_Aim of the exercise:_
Of the lines below, copy those that hold the word "disc".

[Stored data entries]
--*--
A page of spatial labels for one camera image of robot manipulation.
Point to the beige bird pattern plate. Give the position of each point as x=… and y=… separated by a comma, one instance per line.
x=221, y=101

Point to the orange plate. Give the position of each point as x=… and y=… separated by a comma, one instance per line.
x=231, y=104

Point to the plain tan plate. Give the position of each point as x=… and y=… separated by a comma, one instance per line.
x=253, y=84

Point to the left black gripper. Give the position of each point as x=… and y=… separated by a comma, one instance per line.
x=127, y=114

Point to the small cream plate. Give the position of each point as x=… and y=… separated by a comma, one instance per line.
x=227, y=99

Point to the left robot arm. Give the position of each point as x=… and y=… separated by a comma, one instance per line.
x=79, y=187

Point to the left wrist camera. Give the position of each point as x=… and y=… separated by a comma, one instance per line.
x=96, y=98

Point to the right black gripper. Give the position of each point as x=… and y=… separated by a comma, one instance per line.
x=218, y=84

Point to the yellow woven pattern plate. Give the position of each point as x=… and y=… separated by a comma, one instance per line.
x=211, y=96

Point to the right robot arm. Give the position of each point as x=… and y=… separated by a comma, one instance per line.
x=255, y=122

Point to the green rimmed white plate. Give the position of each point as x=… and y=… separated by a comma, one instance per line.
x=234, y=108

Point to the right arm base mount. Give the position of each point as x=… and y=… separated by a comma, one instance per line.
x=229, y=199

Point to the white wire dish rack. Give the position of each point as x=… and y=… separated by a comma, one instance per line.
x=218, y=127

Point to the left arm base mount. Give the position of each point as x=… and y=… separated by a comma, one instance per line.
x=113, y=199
--*--
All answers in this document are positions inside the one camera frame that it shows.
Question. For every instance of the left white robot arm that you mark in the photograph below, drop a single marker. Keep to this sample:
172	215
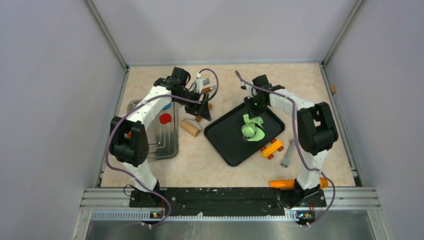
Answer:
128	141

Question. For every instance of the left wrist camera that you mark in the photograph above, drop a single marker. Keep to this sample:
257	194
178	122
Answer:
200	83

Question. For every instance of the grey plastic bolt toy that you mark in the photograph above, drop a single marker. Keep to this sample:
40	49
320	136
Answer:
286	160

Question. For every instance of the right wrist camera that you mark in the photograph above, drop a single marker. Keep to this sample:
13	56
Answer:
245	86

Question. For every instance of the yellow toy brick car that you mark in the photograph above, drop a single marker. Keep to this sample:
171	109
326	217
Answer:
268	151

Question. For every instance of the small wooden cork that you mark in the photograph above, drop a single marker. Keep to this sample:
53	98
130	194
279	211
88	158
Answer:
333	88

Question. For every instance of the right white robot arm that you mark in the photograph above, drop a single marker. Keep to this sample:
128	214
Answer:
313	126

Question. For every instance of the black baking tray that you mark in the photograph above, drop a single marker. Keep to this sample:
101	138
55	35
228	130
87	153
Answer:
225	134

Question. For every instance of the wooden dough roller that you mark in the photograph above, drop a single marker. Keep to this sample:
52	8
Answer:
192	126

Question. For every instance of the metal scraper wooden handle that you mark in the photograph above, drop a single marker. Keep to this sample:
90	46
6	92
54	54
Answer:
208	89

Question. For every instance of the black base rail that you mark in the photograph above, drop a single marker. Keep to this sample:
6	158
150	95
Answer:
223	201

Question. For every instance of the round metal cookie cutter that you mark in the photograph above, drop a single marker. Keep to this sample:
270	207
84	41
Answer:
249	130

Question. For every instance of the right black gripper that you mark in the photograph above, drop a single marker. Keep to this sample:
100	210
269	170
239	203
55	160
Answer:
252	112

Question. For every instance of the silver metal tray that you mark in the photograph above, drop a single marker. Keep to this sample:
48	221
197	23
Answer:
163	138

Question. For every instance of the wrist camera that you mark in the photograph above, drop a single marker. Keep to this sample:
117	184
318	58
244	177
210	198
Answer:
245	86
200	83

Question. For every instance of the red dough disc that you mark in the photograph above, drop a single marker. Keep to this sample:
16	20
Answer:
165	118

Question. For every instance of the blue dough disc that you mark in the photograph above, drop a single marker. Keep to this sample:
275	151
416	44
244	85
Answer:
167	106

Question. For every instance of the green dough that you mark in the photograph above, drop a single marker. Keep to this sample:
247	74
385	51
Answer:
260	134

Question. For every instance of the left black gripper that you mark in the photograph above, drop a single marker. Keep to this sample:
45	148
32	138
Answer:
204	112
--*--
_Result:_
Question. For every instance of the red dough disc that you mark in the photograph above, drop a single marker. Keep to this sample:
Question. For every instance of the blue dough disc that you mark in the photograph above, drop a single marker. Keep to this sample:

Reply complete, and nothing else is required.